Las aguas del Sava

Los amigos dejados en Belgrado, antes y durante la guerra de los Balcanes, han ido regresando en forma de cartas, pequeñas misivas de un papel tenuemente azulado, donde hablan de viejos recuerdos, encuentros en cafés, paseos entre los abedules y castaños del Parque Kalemegdan y noches de poesía, trigo y querencias, en las orillas donde el Danubio y el Sava se unen tan suavemente que más parece un furtivo encuentro de amor.

 

Cada día se escriben menos cartas, el género epistolar se ha venido a menos, y con ello los sentimientos aflorados a un costado del alma se han empequeñecido. Uno no puede expresarse igual con un correo electrónico o una llamada de celular. Pero estos son los tiempos y hay que vivirlos.

 

Las letras  eslavas traen recuerdos y se forma un vapor húmedo en los ojos.

 

En el centro de Belgrado está el Café Moscú.
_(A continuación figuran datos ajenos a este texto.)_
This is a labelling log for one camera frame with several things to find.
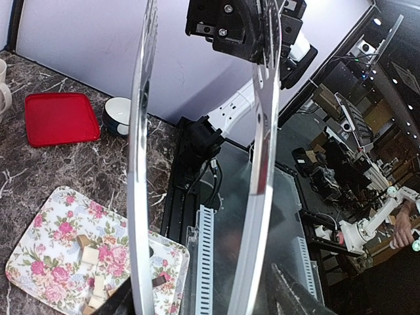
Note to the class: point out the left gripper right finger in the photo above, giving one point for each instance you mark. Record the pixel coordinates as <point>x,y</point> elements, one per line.
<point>287,296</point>

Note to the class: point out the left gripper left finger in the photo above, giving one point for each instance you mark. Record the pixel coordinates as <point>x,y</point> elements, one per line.
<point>120,303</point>

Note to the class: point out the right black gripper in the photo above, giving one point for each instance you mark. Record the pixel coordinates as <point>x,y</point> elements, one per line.
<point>237,28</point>

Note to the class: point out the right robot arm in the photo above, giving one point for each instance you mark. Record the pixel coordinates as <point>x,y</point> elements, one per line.
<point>203,138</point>

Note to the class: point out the caramel chocolate lower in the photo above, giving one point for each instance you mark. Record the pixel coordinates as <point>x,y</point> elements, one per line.
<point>110,292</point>

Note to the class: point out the caramel chocolate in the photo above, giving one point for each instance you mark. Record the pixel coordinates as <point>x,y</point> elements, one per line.
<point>88,310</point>
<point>83,241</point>
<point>110,292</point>

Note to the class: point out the white chocolate left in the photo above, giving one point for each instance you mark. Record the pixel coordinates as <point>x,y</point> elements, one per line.
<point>95,302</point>

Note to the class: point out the white chocolate bar middle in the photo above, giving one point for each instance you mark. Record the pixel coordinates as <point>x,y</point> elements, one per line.
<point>98,289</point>

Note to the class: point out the caramel chocolate left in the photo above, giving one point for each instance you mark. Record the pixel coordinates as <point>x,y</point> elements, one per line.
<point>88,310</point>

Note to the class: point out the white chocolate cube upper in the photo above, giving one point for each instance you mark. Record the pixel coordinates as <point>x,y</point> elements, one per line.
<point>90,255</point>

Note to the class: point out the caramel chocolate upper right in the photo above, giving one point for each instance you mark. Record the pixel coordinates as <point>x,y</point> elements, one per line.
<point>83,241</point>

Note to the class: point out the floral rectangular tray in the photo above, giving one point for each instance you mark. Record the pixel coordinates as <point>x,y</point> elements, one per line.
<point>46,263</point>

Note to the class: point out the white and dark bowl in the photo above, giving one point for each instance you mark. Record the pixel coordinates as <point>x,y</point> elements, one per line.
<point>116,115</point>

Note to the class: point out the red box lid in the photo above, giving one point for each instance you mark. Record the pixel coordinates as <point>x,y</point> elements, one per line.
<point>60,118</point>

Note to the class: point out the white ceramic mug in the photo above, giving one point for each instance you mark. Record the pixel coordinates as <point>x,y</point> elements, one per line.
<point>6,96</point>

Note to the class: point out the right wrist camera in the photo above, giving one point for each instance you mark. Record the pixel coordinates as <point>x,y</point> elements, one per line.
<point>300,56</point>

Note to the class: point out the white slotted cable duct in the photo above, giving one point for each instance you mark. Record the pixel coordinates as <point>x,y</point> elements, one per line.
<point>204,280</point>

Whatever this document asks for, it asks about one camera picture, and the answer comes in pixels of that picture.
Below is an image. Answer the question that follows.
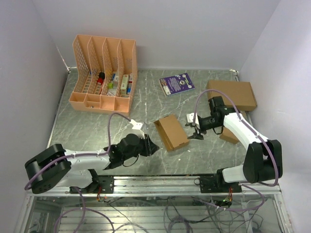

Allí todas las noches una pequeña orquesta compuesta por media docena de instrumentos, donde destaca un par de violines, inundaba el local de unos sonidos que, más que notas musicales, eran el pentagrama de un dolor cercano con una guerra que se tocaba con las manos y dejaba cicatrices en la piel.

 

Cada noche, los violines del Café Moscú gemían, de sus cuerdas salían lamentos por los familiares y amigos perdidos, lejanos sobre los campos de Bosnia y Kosovo.

 

Pudieron haber existido muchas razones para la barbarie en la vieja Yugoslavia.

 

Una tal vez sea, si lo llevamos por el camino menos complicado, la venganza de la Historia; otra, acaso la más real, es que los europeos son fáciles de moldear por el carisma de un solo hombre.

 

Europa ha tenido siempre líderes que han rayado en la locura -total en algunos de ellos- y tras sus ideas, voces y gritos, cual una plaga de termitas, todas hacia una misma dirección, han ido pueblos enteros.

 

Ejemplos los tenemos muy recientes.

 

Entre la Primera y la Segunda Guerra Mundial brotaron media docena de iluminados que dejaron, entre los descarnados conflictos, sin contar las escaramuzas de los enfrentamientos locales, cerca de 80 millones de muertos, una cifra fría al escribirla, pero que contiene todo el dolor imaginable, el mismo que parece perdurar en los violines del Café Moscú.

 

Aquellos violines, con olor a cerezos en flor para convertirse en el exquisito fruto ofrecido por las vendedoras ambulantes al transeúnte en cada esquina de Belgrado, me acompañaron en mi peregrinar por los Balcanes y aún hoy lejos, me siguen hablando del sentido que la muerte y la vida tienen en estas tierras.

 

Por esa encrucijada pasaron todos los pueblos bárbaros para abrirse camino al Sur o a la Europa Central.

 

El día antes de mi partida, cuando ya la guerra de Yugoslavia estaba perdida, bajé a las orillas del Sava, el río de todas las pasiones del pueblo serbio. Tomé un puñado de arena y la guardé en uno de mis bolsillos. Ahora está sobre la mesa en un pequeño frasco mientras hilvano estas palabras. Mirándola, veo a los viejos amigos y escucho la pavana triste de los violines del Café Moscú.